- What you need to do: In how many lines of the data does the word "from" appear? Give the number by itself.
*** Exercise data ***
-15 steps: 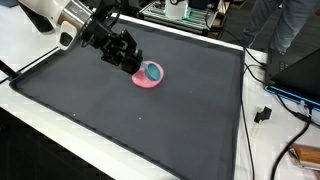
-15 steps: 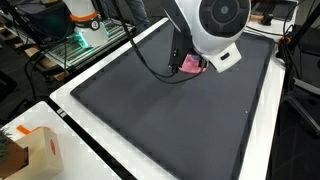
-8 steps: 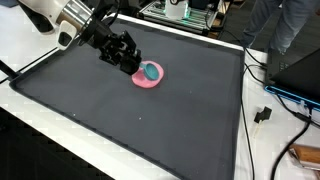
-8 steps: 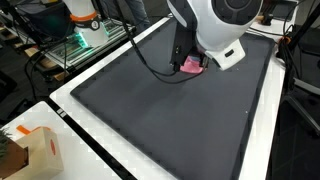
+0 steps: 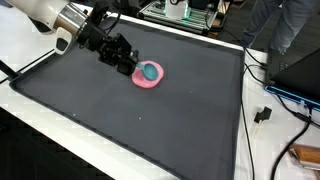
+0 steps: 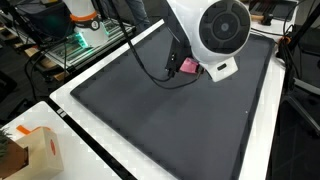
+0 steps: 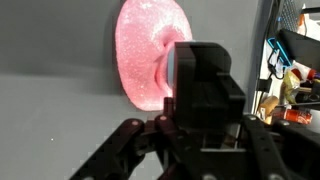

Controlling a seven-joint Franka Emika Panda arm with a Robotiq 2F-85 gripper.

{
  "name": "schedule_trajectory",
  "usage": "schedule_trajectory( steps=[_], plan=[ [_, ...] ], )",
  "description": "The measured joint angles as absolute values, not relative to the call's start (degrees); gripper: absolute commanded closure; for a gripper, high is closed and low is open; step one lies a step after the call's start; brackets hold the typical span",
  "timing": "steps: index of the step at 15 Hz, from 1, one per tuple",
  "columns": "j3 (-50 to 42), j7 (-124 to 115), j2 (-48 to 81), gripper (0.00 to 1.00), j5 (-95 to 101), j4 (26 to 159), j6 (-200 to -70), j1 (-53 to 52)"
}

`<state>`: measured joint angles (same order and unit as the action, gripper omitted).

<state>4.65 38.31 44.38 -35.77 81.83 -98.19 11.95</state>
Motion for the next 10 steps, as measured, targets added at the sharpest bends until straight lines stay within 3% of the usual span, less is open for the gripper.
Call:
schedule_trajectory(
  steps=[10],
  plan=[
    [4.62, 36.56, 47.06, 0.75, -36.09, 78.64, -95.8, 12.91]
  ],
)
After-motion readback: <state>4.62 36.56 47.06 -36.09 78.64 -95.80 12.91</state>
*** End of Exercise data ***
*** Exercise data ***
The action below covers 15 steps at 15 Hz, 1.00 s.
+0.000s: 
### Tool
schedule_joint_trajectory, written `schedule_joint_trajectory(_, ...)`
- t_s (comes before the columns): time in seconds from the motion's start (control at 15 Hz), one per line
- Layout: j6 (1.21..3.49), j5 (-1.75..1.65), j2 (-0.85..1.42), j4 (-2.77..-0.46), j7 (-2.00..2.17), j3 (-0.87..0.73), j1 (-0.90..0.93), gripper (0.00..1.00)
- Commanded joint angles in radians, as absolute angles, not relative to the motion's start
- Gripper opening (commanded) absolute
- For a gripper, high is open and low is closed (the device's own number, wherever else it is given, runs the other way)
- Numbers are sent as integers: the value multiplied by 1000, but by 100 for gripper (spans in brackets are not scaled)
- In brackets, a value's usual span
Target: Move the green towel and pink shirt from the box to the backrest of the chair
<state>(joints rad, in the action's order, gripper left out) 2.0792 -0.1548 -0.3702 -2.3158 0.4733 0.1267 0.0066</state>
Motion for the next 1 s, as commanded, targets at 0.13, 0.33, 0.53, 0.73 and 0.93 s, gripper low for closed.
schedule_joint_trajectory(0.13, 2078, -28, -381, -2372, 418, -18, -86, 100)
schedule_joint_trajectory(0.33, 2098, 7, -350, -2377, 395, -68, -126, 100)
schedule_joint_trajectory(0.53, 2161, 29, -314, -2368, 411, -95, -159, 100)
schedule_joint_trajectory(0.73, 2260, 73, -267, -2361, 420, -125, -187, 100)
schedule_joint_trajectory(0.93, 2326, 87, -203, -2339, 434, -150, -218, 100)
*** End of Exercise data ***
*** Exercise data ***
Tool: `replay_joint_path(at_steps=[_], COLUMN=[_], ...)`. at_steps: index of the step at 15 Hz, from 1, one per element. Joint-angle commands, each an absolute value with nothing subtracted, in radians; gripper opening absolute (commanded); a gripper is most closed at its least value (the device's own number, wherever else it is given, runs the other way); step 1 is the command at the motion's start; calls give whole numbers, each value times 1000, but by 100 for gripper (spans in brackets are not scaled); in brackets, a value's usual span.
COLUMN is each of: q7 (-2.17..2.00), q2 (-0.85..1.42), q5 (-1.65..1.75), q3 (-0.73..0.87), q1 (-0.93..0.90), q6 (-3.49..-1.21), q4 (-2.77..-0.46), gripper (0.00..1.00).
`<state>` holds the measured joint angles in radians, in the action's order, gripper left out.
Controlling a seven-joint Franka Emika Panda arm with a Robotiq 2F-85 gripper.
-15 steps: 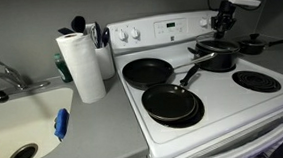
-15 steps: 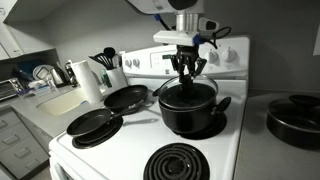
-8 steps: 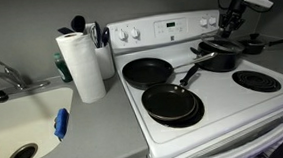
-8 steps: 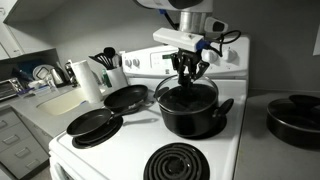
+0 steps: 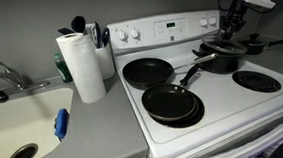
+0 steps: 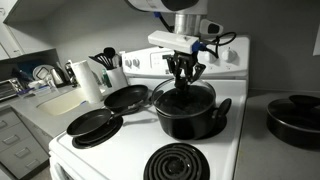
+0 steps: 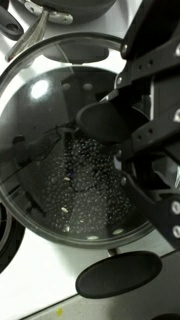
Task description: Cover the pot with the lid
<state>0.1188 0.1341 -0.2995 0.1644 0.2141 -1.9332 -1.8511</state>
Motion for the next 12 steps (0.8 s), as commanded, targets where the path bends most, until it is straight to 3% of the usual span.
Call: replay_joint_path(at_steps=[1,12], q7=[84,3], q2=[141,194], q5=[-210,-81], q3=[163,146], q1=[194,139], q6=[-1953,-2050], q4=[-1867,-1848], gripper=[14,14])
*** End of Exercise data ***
- Result of the exercise: 4